Topic: WorldNetDaily
John Derbyshire's racially charged screed -- in which he advised that parents tell their children to be wary of black people -- which got him fired from National Review even though said screed appeared in a different publication -- has been endorsed, implicitly if not explicitly, by two WorldNetDaily columnists.
In an April 12 column, Ilana Mercer proclaimed Derbyshire an "iconoclast" and proudly noted that he contribnuted a blurb for one of her books. Mercer then runs to Derbyshire's defense:
Tons of pixels have since been spilt in response to Derbyshire’s article and subsequent dismissal. The dimwitted discourse reflects a polemical landscape from which the Derbs of this world have been uprooted. None of John’s critics can write or reason as he does. None has his “range of historical and literary allusion,” as Mark Steyn observed. John Derbyshire’s is pellucid prose at its best.
A staff writer at The Atlantic epitomizes this fluffy, unfocused, Meghan McCain-like waffle (punctuated with a lot of, “I feel”) that lands you a job at a top publication. “As someone who places a high value on both robust public discourse and the fact that racism is now taboo,” he whimpered, “I won’t even try to mediate between these two except to say that … Derbyshire’s piece was wrongheaded.”
That’s it? A feeble, frightened assertion is a substitute for an argument?

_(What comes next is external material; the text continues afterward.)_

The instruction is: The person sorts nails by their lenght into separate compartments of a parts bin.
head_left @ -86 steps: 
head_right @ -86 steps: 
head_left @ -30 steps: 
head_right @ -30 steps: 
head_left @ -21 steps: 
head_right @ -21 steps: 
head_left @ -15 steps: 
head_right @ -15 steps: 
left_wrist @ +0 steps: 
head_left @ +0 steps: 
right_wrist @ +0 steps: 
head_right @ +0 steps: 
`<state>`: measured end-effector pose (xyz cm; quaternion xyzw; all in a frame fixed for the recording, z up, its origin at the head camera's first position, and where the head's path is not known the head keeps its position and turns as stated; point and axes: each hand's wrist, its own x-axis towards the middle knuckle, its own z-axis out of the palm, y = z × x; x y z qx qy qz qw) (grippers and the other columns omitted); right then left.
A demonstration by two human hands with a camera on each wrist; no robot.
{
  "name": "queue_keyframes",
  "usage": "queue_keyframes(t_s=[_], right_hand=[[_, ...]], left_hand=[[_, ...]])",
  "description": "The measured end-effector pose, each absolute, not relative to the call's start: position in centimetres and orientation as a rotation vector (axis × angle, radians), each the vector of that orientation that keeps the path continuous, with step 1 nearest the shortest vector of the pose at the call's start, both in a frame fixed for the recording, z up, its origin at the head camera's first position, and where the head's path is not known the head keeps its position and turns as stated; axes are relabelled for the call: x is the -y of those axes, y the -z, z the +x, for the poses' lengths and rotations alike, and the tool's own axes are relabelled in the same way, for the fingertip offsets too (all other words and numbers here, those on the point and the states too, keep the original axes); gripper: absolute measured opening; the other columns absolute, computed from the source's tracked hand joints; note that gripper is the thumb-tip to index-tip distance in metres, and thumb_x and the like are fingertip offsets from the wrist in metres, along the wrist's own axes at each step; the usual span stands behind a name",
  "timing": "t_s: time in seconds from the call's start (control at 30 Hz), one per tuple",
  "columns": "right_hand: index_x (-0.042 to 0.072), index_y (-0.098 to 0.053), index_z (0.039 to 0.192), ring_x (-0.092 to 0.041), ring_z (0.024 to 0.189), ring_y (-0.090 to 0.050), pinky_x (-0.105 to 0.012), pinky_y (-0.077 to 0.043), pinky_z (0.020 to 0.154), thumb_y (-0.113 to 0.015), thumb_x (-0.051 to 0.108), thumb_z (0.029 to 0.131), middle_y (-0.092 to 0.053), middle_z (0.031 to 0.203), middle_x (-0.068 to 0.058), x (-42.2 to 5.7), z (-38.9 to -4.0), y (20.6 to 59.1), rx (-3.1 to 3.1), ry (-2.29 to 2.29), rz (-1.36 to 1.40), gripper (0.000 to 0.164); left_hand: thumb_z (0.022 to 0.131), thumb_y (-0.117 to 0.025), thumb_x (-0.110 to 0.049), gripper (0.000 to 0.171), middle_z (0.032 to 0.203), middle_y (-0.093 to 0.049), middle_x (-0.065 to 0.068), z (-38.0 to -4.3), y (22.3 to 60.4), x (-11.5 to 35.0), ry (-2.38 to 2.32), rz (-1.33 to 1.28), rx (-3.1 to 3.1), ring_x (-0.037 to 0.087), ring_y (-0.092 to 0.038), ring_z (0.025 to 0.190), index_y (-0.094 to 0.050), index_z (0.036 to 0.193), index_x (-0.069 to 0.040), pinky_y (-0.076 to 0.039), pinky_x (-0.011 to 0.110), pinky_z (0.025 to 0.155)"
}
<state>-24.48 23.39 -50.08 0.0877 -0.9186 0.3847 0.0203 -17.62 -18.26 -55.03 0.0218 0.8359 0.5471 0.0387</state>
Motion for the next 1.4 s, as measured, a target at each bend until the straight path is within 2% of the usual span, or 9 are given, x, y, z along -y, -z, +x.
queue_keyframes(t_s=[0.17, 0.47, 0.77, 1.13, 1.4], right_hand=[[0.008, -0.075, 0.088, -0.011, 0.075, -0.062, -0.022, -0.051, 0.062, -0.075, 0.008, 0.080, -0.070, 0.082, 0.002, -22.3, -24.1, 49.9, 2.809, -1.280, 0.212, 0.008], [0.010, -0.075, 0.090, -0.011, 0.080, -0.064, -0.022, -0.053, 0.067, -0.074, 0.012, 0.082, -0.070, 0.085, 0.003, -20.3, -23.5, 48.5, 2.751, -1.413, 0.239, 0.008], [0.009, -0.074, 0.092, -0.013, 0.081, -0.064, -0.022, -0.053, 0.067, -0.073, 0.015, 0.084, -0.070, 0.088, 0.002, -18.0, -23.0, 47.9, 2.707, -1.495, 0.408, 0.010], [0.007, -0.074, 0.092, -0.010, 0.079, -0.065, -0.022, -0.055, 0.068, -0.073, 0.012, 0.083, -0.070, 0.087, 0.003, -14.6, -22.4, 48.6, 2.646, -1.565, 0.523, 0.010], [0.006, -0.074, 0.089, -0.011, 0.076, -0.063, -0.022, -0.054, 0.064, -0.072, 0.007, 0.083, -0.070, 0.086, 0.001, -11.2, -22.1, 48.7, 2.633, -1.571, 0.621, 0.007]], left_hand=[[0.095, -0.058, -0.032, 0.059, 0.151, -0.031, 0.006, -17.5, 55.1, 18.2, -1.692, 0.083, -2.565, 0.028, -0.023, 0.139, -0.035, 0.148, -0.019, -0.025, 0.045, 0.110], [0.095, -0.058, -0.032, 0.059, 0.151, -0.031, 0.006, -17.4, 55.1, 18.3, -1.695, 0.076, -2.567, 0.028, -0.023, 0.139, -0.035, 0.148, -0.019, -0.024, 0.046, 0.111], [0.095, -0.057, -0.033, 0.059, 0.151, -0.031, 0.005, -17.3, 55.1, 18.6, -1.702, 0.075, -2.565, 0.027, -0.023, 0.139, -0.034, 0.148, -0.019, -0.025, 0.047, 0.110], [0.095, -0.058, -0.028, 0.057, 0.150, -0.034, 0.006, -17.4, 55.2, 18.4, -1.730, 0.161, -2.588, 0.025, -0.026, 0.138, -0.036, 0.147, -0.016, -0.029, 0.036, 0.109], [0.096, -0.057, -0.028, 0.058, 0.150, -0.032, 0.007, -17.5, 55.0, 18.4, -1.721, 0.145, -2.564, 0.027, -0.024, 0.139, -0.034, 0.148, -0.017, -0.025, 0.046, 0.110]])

Such cyber-ejaculate gushed from similar androgynous androids, possessors of the Y chromosome.
Mercer added:
For my part, I cop to Western man’s individualist disdain – could it be his weakness? – for race as an organizing principle. For me, the road to freedom lies in beating back the state, so that individuals may regain freedom of association, dominion over property, the absolute right of self-defense; the right to hire, fire and, generally, associate at will.
Of course, Mercer kinda misses apartheid, so this was not unexpected.
Vox Day devoted his April 15 column to an interview with Derbyshhire, in which Day notes: "For the most part, there’s been a tremendous amount of support for you across the right blogosphere, whereas there hasn’t been much defense of Rich Lowry’s position except by the other writers at National Review. I would estimate that 80 to 85 percent of the comments have been running in your favor. I thought that was really striking, because I’m not sure that would have been the case 10 years ago."
Day goes on to ask Derbyshire: "National Review has a long and rather Stalinist history of purging its writers, including Joe Sobran, Samuel Francis and Ann Coulter, and now you. Is this part of National Review’s culture or is there something else going on there?" If Wikipedia is to be believed, Sobran was dismissed from National Review after William F. Buckley called Sobran's writing "contextually antisemitic." Sobran also spoke at conferences organized by Holocaust denier David Irving. Francis, meanwhile, held some rather racist views, including calling interracial sexual relationships "an intentional act of moral subversion" and declaring that "neither 'slavery' nor 'racism' as an institution is a sin."
Does Day agree with the extremist views of Sobran and Francis? That may explain his fealty for Derbyshire.